• [ABOUT THIS EXERCISE] Which of the lines below holds the string "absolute"? Copy every line that does.
Start of INPUT DATA
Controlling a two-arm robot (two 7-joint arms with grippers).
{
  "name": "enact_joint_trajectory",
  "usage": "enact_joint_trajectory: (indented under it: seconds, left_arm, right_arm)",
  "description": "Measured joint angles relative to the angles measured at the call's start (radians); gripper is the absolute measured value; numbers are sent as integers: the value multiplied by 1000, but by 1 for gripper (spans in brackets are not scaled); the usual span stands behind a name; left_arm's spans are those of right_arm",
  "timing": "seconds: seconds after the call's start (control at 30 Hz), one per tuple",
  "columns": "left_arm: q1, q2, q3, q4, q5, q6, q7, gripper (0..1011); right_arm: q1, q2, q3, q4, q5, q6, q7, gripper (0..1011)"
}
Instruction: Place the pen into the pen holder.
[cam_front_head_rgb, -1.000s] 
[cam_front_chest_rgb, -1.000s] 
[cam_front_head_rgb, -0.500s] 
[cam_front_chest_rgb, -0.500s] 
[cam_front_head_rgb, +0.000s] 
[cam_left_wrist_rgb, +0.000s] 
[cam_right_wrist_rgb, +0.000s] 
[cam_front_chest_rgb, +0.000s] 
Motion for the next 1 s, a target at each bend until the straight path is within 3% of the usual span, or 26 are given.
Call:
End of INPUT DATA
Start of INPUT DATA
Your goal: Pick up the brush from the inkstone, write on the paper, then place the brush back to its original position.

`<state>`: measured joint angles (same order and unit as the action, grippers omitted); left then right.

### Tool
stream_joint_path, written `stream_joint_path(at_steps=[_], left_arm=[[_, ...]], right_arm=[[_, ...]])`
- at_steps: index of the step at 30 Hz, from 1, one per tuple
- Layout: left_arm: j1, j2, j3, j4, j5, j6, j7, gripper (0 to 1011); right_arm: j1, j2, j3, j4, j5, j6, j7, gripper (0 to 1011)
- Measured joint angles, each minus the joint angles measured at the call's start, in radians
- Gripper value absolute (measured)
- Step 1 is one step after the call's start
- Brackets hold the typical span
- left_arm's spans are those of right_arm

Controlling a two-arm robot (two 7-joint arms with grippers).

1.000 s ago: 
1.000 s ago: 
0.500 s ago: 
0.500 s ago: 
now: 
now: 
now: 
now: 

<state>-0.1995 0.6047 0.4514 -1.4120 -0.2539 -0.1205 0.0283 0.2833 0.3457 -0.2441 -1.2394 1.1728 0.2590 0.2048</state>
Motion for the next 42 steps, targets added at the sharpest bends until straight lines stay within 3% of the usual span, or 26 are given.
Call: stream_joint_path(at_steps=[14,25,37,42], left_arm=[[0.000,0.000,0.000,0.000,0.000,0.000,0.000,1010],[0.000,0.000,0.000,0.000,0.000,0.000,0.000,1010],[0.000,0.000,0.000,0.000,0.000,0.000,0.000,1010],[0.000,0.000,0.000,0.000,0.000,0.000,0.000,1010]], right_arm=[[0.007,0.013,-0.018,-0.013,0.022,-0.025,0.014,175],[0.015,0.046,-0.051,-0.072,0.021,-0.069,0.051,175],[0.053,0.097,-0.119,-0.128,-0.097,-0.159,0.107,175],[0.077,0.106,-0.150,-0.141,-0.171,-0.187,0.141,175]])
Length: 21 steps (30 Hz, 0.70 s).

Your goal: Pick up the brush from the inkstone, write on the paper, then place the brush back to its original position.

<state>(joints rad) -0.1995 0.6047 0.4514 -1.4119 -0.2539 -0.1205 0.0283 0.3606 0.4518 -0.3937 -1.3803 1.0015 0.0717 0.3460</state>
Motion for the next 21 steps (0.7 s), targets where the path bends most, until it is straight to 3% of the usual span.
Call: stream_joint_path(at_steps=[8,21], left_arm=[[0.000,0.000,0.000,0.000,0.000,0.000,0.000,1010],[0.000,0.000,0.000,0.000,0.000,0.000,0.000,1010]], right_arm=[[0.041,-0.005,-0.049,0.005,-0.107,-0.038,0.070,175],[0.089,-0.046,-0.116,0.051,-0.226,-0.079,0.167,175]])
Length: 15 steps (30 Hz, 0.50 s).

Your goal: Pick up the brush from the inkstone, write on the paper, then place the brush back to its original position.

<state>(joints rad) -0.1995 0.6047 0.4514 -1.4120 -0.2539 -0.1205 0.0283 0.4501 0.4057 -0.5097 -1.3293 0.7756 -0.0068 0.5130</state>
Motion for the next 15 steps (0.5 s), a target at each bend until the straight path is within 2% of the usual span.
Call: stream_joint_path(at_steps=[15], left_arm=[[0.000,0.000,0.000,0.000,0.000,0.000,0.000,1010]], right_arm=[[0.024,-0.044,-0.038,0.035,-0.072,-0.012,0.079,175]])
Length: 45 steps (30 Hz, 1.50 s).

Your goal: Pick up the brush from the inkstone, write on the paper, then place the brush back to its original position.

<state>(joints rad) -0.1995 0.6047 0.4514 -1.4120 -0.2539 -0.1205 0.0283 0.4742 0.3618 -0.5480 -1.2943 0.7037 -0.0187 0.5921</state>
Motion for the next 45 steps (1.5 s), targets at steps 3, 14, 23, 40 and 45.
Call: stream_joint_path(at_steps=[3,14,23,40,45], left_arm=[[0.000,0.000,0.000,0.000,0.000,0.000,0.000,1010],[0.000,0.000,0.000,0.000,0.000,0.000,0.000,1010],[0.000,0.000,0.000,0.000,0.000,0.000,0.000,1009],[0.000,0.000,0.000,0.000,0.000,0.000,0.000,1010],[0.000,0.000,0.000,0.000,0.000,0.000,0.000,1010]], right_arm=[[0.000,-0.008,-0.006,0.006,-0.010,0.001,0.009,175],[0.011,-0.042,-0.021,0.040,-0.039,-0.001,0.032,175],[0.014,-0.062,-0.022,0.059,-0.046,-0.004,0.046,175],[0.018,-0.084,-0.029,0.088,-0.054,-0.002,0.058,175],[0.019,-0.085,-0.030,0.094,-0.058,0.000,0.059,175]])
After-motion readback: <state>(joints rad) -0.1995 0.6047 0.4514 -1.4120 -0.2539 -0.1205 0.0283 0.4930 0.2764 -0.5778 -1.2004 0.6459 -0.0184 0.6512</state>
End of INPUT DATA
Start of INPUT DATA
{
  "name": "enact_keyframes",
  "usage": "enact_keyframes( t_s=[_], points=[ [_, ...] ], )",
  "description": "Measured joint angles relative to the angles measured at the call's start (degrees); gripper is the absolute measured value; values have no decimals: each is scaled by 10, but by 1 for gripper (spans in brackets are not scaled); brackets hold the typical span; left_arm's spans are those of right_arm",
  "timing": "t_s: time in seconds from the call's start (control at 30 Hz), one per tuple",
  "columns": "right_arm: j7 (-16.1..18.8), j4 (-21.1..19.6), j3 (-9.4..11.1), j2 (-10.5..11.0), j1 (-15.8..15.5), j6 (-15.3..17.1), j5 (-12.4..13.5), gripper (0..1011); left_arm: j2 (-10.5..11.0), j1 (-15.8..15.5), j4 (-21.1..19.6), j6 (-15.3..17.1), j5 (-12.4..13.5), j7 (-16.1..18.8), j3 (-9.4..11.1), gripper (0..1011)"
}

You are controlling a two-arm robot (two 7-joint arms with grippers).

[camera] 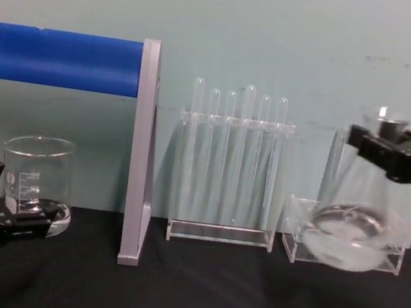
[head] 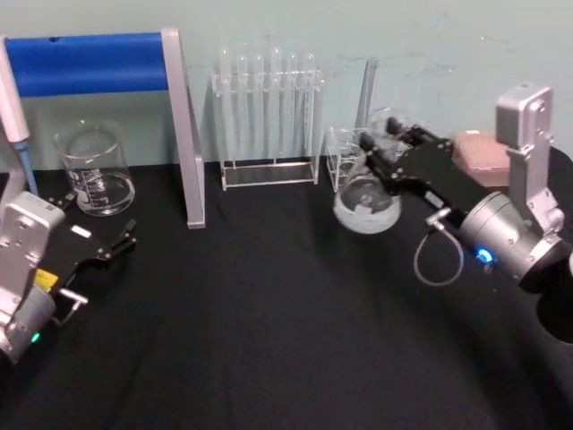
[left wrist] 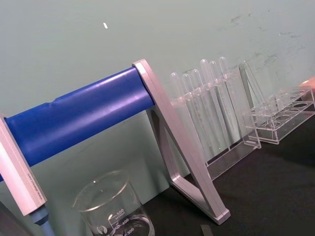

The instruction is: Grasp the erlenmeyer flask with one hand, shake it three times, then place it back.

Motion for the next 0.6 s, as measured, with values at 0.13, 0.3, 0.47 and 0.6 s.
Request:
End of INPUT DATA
• [WRITTEN RESPONSE]
  "description": "Measured joint angles relative to the angles measured at the call's start (radians); gripper is the absolute measured value; numbers are sent as integers: the value multiplied by 1000, but by 1 for gripper (spans in brackets are not scaled); the usual span stands behind a name; left_arm's spans are those of right_arm",
- Gripper value absolute (measured)
  "description": "Measured joint angles relative to the angles measured at the call's start (degrees); gripper is the absolute measured value; values have no decimals: each is scaled by 10, but by 1 for gripper (spans in brackets are not scaled); brackets hold the typical span; left_arm's spans are those of right_arm",

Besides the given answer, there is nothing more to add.